ГЛАВА XI
— Хорошенькое положеньице! Вот вам и пьяница, однако…
— Господа, мы должны незамедлительно решить, что нам делать.
— Как — что делать? По-моему, в телеграмме ясно сказано: ничего не предпринимать.
— Ах, Григорий Никанорыч, вы ничего в этом не понимаете. Тут дело тонкое, милостивый государь. А мы, как нарочно, ничего не знаем!
В седьмом часу в кабинете исправника состоялся военный совет. На нем присутствовали: городской голова Венедикт Павлович Щукин, сухой остролицый господин весьма желчного вида, затем Григорий Никанорович Ряжский, утративший львиную часть своей обычной уверенности, я как лицо, нашедшее тело, секретарь Былинкин, которого просто позабыли выставить за дверь, а также неизвестно для чего приглашенный брандмейстер Антон Фаддеич Суконкин, один из ближайших друзей Щукина и большой знаток и почитатель виста.
Также Суконкин славился своим умением к месту и не к месту вставлять в речь пословицы и поговорки, которых он знал несметное множество, причем произносил он их с таким видом, будто изрекал невесть какие истины, а меж тем на свете нет ничего более избитого и банального, чем застывшие выражения, которые всегда выдают желаемое за действительное. И в самом деле, если посмотреть на нашу жизнь, все норовят разинуть рот на чужой каравай, жнут вовсе не то, что посеяли, встречают по одежке, зато провожают вовсе не по уму, а по кошельку, с охотой плюют в колодец, когда знают наверное, что он отравлен, и помнят, что друг познается вовсе не в беде (тогда он готов помочь, рассчитывая на то, что в тяжелую минуту и ты поможешь ему), а в удаче, которая способна охладить самых стойких и отдалить самых преданных. Однако, скажи я об этом брандмейстеру, он бы меня не понял, и вряд ли моя точка зрения — что любые штампы есть признак недалекого ума — встретила бы у него сочувствие.
В N Суконкин слыл, напротив, весьма ловким и расторопным малым, и, может быть, отчасти поэтому он и оказался на нашем совещании. Дело, впрочем, и впрямь выходило пожарное, ибо срочность, секретность послания и особливо генеральская подпись под ним вселяли трепет в самые закаленные чиновные сердца. Все жаждали узнать, что же именно происходит, и ни у кого не было никаких соображений по данному поводу, подкрепленных весомыми фактами. Версий же и теорий, причем самых фантастических, нашлось хоть отбавляй.
— Если генерал, то дело, несомненно, военное. А на войне как на войне!

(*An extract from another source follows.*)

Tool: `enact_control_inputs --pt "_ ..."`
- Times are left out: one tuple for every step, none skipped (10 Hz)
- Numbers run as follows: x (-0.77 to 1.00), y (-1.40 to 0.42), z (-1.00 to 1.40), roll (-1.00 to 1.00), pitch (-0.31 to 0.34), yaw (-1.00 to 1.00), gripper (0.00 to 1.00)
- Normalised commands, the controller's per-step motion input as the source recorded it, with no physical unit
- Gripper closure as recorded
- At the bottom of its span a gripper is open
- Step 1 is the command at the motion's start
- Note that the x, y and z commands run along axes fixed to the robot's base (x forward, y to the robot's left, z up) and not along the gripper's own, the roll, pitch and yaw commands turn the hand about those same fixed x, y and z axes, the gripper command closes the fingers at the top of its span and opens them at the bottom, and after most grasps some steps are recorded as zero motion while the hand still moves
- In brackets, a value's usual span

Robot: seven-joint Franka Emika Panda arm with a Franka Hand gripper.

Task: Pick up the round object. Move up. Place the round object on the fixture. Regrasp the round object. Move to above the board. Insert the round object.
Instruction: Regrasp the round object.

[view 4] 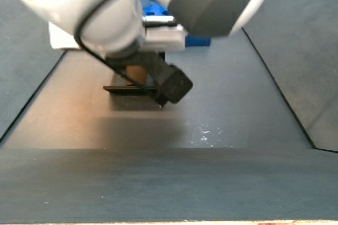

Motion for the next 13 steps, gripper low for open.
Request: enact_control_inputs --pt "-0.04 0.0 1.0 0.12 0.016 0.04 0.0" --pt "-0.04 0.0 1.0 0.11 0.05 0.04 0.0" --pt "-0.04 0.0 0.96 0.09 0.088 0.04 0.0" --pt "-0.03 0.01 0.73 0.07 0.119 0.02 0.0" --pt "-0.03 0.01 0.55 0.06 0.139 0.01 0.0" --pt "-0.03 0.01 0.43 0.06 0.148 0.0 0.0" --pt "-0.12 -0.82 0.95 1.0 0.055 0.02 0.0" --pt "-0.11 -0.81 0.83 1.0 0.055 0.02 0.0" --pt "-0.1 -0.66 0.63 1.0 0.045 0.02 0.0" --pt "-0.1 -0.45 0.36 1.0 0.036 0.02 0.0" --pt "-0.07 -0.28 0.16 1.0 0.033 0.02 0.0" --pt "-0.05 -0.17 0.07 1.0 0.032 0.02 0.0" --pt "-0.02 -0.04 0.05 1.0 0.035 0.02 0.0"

— Полно вам, Антон Фаддеич. Генералы, знаете ли, тоже разные бывают.
— Однако же не всякие генералы имеют власть рассылать секретные телеграммы, да-с!
— Господа, а я вот о чем думаю… — встревожился Григорий Никанорович. — Не готовится ли какой войны с немцами?
Щукин брезгливо покривил рот.
— О войне с ними, милостивый государь, идут толки уже лет десять каждый божий день, так что, полагаю, волноваться не о чем. Никакой войны не будет, это все французы панику разводят.
— Господа, — вмешался Суконкин, — для нас-то какая разница, будет война или нет? Не смотри на кличку, смотри на птичку. Ведь город наш, нет слов, всем хорош, но вы и сами понимаете, что стратегического значения он не имеет.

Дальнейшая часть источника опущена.